Google Borg

Some reading notes about Google’s Borg.

Google Borg

In 2015, Google published a paper introducing their large scale cluster management system Borg. The paper is available here. It is the ancestor of Kubernetes, which manages distributed jobs in Google for decades in following 2 types,

  • Producation (Prod)
    • Long-running services that should “never” go down, and handle short-lived latency-sensitive requests (a few μs to a few hundred ms). These are the high-priority jobs.
  • Non-producation (Non-Prod)
    • Batch jobs that take from a few seconds to a few days to complete, they are much less sensitive to short-term performance fluctuations.

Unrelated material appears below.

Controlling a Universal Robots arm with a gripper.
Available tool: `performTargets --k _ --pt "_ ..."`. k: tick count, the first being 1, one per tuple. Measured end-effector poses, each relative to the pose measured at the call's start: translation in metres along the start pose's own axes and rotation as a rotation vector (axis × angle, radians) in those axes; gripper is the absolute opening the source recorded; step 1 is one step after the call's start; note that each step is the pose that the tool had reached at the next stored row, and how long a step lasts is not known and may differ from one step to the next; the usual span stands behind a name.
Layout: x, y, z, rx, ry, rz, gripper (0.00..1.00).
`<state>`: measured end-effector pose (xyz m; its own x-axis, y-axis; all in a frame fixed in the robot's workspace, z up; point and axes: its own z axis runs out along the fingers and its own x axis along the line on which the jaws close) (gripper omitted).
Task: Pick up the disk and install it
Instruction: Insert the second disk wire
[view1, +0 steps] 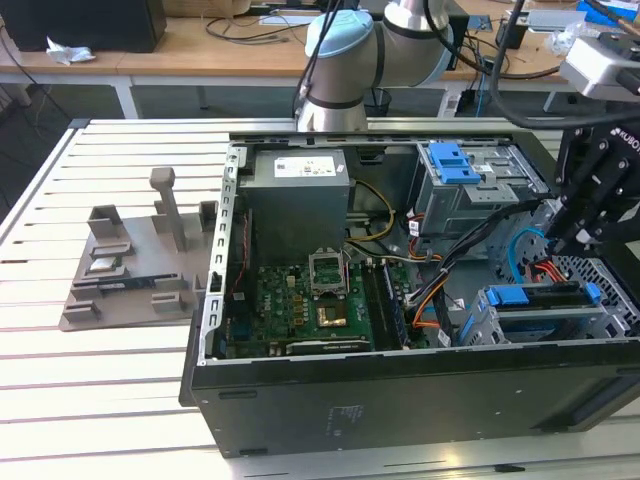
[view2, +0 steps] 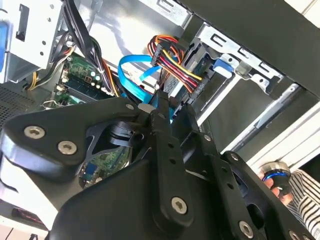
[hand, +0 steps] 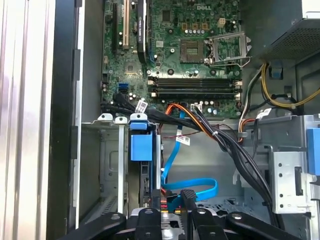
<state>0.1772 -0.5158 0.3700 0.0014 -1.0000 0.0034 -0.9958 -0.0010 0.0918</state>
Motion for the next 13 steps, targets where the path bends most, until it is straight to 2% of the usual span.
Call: performTargets --k 4,5,10,11,13 --pt "0.0000 -0.0002 0.0018 0.0000 -0.0014 0.000 0.29" --pt "0.0000 -0.0002 0.0018 0.0000 -0.0014 0.000 0.16" --pt "0.0000 -0.0002 0.0018 0.0000 -0.0015 0.000 0.16" --pt "0.0016 -0.0001 0.0019 0.0000 -0.0017 0.000 0.16" --pt "0.0095 -0.0001 0.0024 0.0000 -0.0015 0.000 0.16"
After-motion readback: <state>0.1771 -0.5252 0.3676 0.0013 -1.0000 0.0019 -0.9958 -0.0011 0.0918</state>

In a more fine-grained angle, every job has a priority. A high-priority task can obtain resources at the expense of a lower-priority one, even if that involves preempting (killing) the latter. Borg defines non-overlapping priority bands for different uses, including (in decreasing-priority order):

  • monitoring (3)
  • production (2)
  • batch (1)
  • best-effort (also known as testing or free) (0)

prod jobs are the ones in the monitoring and production bands.

User needs to specify job resource quato along with the priority during the submission, such as

{
  "priority" : "producation",
  "CPU-quota" : 100,
  "Memory-quota" : 20GB
}

Prod quota is limited to actual resources available in the cell, so that a user who submits a production-priority job that fits in their quota can expect it to run, modulo fragmentation and constraints. At the same time, lower-priority jobs have infinite quota at priority zero. A low-priority job may be admitted but remain pending (unscheduled) due to insufficient resources.

Borg supports to specify job constrains, such as processor architecture, OS version, external IP address, to force jobs running on specific nodes. A constraint can be specified as hard (required) or soft (preferred).